- [The data]:
========================================================================
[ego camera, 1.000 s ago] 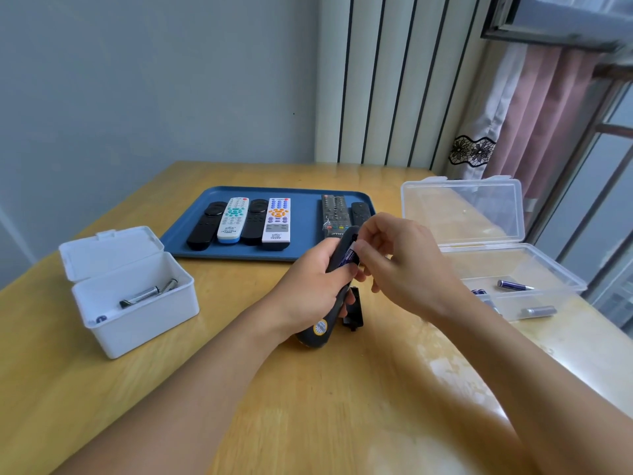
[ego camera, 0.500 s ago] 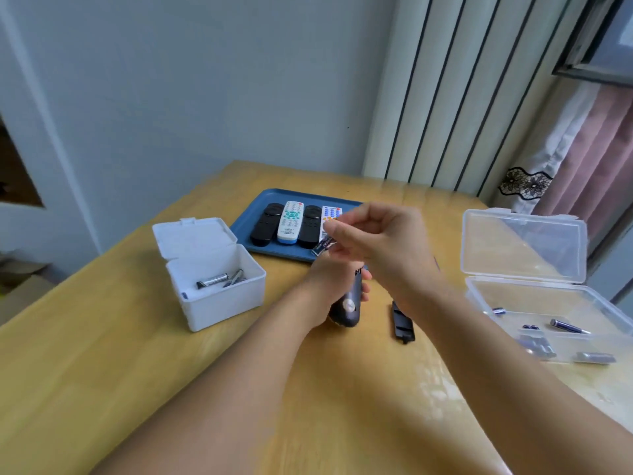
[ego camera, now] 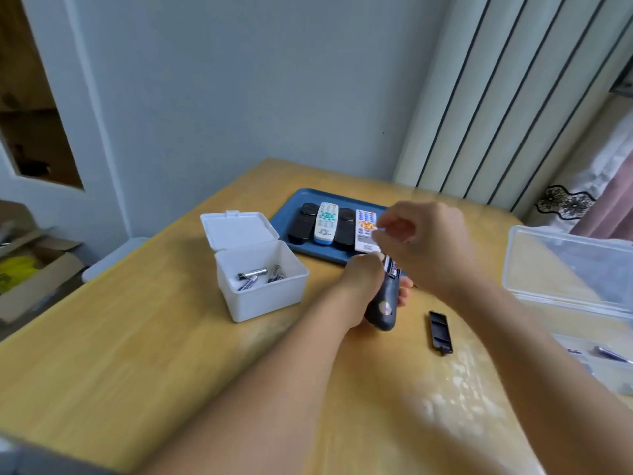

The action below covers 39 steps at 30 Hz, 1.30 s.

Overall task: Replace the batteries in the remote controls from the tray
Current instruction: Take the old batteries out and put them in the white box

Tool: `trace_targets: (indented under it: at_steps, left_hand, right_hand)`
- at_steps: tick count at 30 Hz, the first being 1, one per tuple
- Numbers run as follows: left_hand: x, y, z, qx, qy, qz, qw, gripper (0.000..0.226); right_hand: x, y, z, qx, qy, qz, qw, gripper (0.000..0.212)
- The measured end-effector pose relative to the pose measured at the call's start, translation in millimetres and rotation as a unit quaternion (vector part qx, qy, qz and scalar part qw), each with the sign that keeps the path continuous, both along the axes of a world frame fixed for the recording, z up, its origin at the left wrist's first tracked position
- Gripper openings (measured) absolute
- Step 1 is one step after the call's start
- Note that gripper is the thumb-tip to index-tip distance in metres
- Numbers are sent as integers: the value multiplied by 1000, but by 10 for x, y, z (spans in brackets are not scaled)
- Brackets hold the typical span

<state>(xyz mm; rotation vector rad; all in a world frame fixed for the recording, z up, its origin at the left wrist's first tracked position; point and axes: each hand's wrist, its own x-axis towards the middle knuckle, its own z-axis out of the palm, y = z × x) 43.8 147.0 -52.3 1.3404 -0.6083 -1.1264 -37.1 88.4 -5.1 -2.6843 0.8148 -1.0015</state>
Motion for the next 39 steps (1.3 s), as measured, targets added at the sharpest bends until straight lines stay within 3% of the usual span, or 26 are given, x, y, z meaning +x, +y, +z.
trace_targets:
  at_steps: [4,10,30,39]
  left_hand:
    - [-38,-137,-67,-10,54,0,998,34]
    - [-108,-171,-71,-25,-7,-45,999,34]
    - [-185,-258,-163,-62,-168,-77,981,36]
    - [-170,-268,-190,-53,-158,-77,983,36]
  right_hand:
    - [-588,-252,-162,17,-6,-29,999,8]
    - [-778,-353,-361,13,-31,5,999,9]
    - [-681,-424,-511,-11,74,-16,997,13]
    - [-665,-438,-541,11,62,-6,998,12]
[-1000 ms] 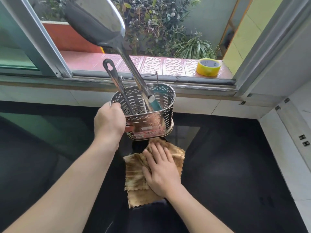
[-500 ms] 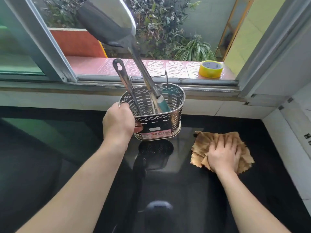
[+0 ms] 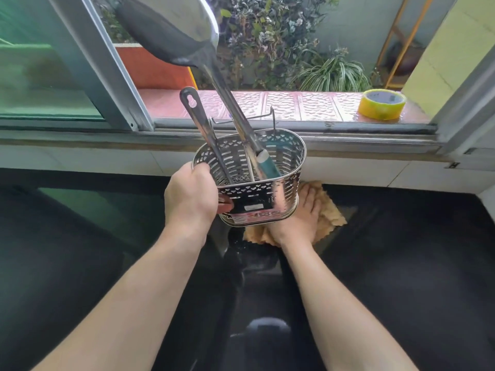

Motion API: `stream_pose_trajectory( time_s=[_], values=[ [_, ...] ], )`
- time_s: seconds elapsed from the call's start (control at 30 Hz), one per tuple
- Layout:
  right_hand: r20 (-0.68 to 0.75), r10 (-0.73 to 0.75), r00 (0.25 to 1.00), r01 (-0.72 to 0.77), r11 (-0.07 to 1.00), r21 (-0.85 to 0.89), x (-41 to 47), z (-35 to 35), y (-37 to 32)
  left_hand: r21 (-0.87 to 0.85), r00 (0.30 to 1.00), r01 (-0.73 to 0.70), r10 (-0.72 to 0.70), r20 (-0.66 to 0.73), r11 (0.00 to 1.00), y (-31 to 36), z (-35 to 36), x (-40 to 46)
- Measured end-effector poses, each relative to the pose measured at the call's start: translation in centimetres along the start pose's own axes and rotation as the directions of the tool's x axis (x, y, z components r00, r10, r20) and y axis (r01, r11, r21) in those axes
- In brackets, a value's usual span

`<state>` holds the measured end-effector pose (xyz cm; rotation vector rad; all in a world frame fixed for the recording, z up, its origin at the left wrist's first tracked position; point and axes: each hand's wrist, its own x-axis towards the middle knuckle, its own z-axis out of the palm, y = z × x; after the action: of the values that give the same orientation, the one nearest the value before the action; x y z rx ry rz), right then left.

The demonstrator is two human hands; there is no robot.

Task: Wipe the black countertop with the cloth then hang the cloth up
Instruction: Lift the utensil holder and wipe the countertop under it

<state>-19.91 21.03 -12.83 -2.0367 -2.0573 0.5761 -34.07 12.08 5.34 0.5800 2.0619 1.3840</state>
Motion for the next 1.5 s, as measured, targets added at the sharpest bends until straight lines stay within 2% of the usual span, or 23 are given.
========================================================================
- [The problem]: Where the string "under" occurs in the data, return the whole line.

- [Exercise answer]:
Tool: `trace_targets: (indented under it: at_steps, left_hand, right_hand)`
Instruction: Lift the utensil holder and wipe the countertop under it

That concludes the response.